AnnieLee couldn’t get enough of the stories. She’d learned how it took two full years for a kid named Pollyanna Poole to get a label to listen to her songs—and how the first thing they’d told her to do was change the name her beloved mama had given her. Six months later, the newly christened Ruthanna Ryder got a publishing deal with AMG Music, wrote “Big Dreams and Faded Jeans,” and watched another singer take it to number one on the charts and keep it there for sixteen solid weeks. “Didn’t know whether to jump for joy or cry for jealousy,” Ruthanna had mused.
Yesterday, as AnnieLee sowed beet seeds, Ruthanna had told her about how hard it was to be on tour. “The day starts at four thirty a.m. so you can hit the morning radio shows to promote your concert,” Ruthanna had said, sipping on Maya’s rocket fuel coffee. “And it doesn’t end until you’ve played your heart out onstage and then signed your last autograph outside the venue. You stumble onto the tour bus somewhere on the wrong side of midnight and fall into your bed, and by the time the sun comes up you’re in a different town. And then you do it all over again. Because the only thing harder than getting to the top, kiddo, is staying there.”
It sounded impossibly glamorous to AnnieLee, even if Ruthanna tried to convince her otherwise. She talked about working around the clock and barely having time to eat, about sweating blood trying to make enough money to pay the band, the production staff, the promoters, the organizers, and the concert spaces, “not to mention forking out a regular four figures on your spangly outfits.”
“It’s not a normal way to live,” Ruthanna had said.
Tell me more, was all AnnieLee could think.
She was lying in the sunshine, taking a five-minute break, when Ruthanna threw open the back door and said, “Tomato-gate.”
AnnieLee sat up and looked over at the Early Girls she’d planted and staked the other day, wondering if Ruthanna thought she needed to put a fence around them. Because that would be…well, weird.
“Do you know why salad is significant to country music?” Ruthanna said, coming outside and folding herself onto a cushioned bench at the garden’s edge.
“Um, because salads are good for you, and country music is, too?” AnnieLee guessed, slipping her work gloves back on.
Ruthanna said, “Yeah, I’d laugh if the truth weren’t so damn maddening.”
Then she told AnnieLee about what a powerful radio consultant had said about women in country music. Male musicians, he’d argued, were the truly important artists—the “lettuce” in the playlist salad. Female singers should just be sprinkled into airplay now and again as garnish.
“‘The tomatoes of our salad are the females,’” Ruthanna said. “That was his exact quote. And that’s why they call it Tomato-gate.”
“I hope you called him up and gave him the what for,” AnnieLee said, angrily weeding now. It wasn’t as if she couldn’t believe a man would think that—men had all kinds of dumb and crazy ideas—but to say it out loud seemed like another thing entirely.
“Program directors have been telling their DJs not to play two women back to back for as long as there’s been radio,” Ruthanna said. “Labels didn’t think women could headline on the road or even make hit records. As far as they were concerned, we could sing our pretty little hearts out and just be happy opening for George Jones.”

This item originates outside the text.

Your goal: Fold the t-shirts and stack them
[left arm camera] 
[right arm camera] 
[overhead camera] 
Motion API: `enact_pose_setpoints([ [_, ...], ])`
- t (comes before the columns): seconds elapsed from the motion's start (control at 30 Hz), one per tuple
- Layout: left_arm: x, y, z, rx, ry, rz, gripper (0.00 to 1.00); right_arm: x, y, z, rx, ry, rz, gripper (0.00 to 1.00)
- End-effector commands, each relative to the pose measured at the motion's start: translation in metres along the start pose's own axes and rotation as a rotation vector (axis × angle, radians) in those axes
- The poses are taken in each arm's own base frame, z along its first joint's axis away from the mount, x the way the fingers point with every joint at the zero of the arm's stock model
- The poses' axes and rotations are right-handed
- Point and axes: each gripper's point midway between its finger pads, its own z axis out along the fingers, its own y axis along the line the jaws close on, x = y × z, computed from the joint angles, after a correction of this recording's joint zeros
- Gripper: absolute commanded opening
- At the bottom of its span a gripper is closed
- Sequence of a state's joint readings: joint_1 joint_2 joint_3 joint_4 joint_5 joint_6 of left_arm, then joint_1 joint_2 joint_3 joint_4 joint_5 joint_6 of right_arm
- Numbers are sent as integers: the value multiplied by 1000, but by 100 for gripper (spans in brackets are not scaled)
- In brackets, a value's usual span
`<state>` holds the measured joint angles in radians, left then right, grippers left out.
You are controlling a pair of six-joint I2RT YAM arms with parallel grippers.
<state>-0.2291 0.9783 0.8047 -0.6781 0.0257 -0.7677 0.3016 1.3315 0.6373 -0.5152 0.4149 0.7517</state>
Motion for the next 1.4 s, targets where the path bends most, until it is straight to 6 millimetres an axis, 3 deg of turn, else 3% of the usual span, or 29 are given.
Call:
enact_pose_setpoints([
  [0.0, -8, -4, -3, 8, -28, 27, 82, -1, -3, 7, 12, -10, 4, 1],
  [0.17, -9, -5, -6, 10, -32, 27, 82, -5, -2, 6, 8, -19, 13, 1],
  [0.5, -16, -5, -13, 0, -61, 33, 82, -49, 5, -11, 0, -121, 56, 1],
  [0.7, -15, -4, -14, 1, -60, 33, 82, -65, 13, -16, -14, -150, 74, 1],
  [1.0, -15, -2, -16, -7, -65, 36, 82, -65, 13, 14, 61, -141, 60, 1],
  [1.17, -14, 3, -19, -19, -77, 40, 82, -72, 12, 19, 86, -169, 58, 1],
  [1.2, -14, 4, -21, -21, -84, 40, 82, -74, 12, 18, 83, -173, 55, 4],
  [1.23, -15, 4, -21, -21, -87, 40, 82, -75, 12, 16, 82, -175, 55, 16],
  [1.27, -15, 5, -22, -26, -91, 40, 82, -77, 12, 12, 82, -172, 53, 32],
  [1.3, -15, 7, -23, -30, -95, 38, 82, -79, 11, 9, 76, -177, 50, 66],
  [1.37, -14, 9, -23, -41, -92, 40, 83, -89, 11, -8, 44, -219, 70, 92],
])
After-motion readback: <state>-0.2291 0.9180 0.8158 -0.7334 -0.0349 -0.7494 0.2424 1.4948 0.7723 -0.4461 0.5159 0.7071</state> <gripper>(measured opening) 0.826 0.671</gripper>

AnnieLee yanked out a dandelion and threw it over her shoulder. “But that’s BS,” she said. “I mean, look at you. You’re a superstar.”
“But I had to work ten times as hard to get half the attention.”
AnnieLee was letting that fact sink in when she heard the rumble of a car coming up the driveway. She turned to see Ethan Blake pulling up in his battered truck, and her heart gave a tiny little hop. Did he know about all this? she wondered. Did it make him mad, too?
“And all the while,” Ruthanna went on, “a good-looking guy with a big hat, tight jeans, and a thimbleful of talent could get a record deal.”
AnnieLee watched Ethan swing his long legs out of the cab. He was wearing broken-in Levi’s, a faded chambray shirt, and lace-up work boots, and his hair was still wet from a shower. “Ethan’s got more than a thimbleful, though,” she said. “I’ve seen him play.”
“I wouldn’t give him the time of day if he didn’t,” Ruthanna said. “He’s one of the good ones—as a musician and a man.” Then she nudged AnnieLee with a perfectly polished toe. “You two getting along better now that I’ve asked him to look out for you?”